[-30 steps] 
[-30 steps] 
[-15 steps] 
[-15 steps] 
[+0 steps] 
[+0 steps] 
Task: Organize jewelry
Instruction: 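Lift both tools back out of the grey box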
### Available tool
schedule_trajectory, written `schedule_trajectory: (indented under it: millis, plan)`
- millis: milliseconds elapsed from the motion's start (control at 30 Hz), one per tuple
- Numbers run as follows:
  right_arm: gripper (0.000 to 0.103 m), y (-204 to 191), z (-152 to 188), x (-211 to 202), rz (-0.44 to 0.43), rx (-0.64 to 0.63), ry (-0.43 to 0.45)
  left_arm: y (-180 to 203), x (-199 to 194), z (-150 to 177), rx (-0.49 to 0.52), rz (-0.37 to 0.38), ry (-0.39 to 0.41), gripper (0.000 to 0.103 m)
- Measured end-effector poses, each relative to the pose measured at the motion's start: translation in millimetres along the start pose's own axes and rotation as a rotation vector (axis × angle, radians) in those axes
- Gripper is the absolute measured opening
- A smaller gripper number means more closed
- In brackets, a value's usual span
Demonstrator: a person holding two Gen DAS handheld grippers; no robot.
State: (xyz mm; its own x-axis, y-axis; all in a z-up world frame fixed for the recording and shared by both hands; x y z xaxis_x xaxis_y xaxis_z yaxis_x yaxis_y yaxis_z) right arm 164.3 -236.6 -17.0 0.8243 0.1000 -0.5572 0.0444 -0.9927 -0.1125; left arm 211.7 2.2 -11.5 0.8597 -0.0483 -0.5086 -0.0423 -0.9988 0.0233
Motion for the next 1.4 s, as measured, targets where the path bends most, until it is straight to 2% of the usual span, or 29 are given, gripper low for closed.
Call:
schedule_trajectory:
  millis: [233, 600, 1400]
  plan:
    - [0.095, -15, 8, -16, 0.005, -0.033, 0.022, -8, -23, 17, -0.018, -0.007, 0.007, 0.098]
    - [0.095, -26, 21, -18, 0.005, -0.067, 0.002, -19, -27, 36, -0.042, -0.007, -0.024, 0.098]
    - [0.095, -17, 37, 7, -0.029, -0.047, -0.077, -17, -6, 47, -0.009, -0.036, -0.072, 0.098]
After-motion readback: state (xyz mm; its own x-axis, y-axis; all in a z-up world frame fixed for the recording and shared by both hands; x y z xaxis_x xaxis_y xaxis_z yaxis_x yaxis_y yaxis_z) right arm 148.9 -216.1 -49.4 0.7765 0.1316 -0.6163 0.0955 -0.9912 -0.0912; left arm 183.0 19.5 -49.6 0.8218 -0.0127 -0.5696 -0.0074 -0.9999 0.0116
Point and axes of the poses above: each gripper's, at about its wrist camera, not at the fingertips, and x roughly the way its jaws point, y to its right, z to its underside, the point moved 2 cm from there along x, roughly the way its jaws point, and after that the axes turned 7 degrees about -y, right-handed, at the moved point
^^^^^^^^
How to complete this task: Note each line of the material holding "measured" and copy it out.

Output:
- Measured end-effector poses, each relative to the pose measured at the motion's start: translation in millimetres along the start pose's own axes and rotation as a rotation vector (axis × angle, radians) in those axes
- Gripper is the absolute measured opening
Motion for the next 1.4 s, as measured, targets where the path bends most, until it is straight to 2% of the usual span, or 29 are given, gripper low for closed.

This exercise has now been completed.